**Supplied data**

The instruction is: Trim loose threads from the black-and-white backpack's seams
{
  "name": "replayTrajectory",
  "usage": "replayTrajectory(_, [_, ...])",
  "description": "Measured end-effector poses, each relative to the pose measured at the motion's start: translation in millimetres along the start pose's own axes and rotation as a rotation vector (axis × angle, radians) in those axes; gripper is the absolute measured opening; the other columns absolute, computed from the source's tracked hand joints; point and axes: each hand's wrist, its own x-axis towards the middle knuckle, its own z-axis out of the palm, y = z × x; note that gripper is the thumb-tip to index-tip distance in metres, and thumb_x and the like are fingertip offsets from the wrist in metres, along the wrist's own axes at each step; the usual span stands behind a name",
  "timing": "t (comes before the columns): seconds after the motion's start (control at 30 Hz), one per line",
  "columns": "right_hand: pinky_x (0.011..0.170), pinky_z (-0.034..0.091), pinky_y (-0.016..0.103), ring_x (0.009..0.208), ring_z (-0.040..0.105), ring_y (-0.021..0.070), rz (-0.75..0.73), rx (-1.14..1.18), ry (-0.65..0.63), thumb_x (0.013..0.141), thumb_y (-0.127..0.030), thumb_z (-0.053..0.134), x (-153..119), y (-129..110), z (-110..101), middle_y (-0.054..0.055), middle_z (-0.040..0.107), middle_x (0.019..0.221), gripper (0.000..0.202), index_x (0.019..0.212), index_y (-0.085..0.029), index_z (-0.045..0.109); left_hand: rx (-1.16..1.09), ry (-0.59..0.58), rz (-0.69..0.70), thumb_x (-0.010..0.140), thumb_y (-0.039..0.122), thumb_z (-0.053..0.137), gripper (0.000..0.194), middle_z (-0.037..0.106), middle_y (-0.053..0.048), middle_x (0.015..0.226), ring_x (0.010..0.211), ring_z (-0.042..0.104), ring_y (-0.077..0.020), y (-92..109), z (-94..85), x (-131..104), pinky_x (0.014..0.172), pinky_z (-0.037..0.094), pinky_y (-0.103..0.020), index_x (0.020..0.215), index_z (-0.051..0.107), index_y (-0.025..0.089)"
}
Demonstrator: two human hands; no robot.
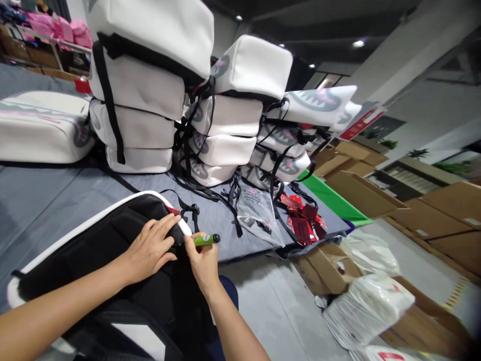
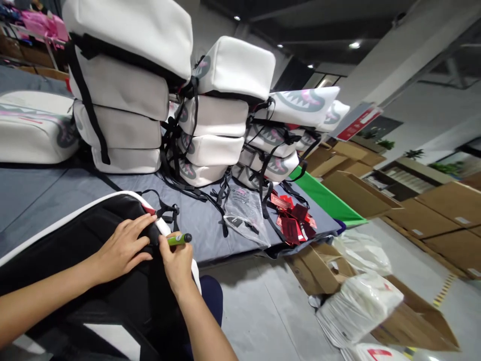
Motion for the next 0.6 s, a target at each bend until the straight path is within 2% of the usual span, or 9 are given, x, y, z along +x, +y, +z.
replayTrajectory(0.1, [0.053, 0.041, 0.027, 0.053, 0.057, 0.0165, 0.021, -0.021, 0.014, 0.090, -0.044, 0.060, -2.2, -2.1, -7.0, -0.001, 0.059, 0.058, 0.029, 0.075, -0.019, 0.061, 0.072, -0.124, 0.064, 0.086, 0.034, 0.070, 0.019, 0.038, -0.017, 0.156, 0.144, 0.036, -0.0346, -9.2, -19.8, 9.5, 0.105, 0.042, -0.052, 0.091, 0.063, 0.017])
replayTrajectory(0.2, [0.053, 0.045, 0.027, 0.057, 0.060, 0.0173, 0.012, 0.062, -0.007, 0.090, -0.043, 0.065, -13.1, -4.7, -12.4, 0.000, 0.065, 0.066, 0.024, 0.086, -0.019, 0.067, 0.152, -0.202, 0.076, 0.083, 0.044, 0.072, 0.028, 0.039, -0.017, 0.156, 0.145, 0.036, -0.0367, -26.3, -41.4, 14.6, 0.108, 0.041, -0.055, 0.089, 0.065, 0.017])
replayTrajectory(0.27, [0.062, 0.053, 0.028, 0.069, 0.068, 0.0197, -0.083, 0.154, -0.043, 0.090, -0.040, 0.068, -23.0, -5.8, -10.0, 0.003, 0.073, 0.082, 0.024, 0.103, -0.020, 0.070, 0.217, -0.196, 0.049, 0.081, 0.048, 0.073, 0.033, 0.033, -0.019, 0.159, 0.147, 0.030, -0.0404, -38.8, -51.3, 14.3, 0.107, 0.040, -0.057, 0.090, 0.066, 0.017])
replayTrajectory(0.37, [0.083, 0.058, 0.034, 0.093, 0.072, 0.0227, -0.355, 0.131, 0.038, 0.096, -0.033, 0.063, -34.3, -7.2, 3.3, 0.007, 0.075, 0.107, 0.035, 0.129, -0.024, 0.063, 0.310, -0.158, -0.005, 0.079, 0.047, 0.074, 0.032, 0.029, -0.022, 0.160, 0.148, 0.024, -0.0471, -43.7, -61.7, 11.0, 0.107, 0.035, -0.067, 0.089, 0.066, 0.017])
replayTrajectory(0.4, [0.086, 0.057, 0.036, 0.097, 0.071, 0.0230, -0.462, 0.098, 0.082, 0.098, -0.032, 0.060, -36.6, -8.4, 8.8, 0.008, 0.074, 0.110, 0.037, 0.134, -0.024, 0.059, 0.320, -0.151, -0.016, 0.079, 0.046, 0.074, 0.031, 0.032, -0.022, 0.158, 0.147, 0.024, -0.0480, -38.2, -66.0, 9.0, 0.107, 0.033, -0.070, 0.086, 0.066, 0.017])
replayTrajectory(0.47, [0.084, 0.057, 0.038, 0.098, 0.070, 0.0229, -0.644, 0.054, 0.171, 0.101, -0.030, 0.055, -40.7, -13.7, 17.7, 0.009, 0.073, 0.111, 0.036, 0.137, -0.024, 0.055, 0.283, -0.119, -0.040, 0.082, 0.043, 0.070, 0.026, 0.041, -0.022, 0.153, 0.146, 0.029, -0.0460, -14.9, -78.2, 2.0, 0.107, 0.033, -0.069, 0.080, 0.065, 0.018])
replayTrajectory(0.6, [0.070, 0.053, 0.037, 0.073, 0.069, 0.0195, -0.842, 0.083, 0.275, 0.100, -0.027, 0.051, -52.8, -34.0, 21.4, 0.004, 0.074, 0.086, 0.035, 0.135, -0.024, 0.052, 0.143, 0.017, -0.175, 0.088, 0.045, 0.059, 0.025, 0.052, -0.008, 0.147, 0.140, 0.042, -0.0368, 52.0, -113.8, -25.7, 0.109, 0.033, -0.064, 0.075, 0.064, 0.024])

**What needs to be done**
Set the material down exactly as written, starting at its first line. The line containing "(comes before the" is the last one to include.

**Task answer**
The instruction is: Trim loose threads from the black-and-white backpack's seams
{
  "name": "replayTrajectory",
  "usage": "replayTrajectory(_, [_, ...])",
  "description": "Measured end-effector poses, each relative to the pose measured at the motion's start: translation in millimetres along the start pose's own axes and rotation as a rotation vector (axis × angle, radians) in those axes; gripper is the absolute measured opening; the other columns absolute, computed from the source's tracked hand joints; point and axes: each hand's wrist, its own x-axis towards the middle knuckle, its own z-axis out of the palm, y = z × x; note that gripper is the thumb-tip to index-tip distance in metres, and thumb_x and the like are fingertip offsets from the wrist in metres, along the wrist's own axes at each step; the usual span stands behind a name",
  "timing": "t (comes before the columns): seconds after the motion's start (control at 30 Hz), one per line",

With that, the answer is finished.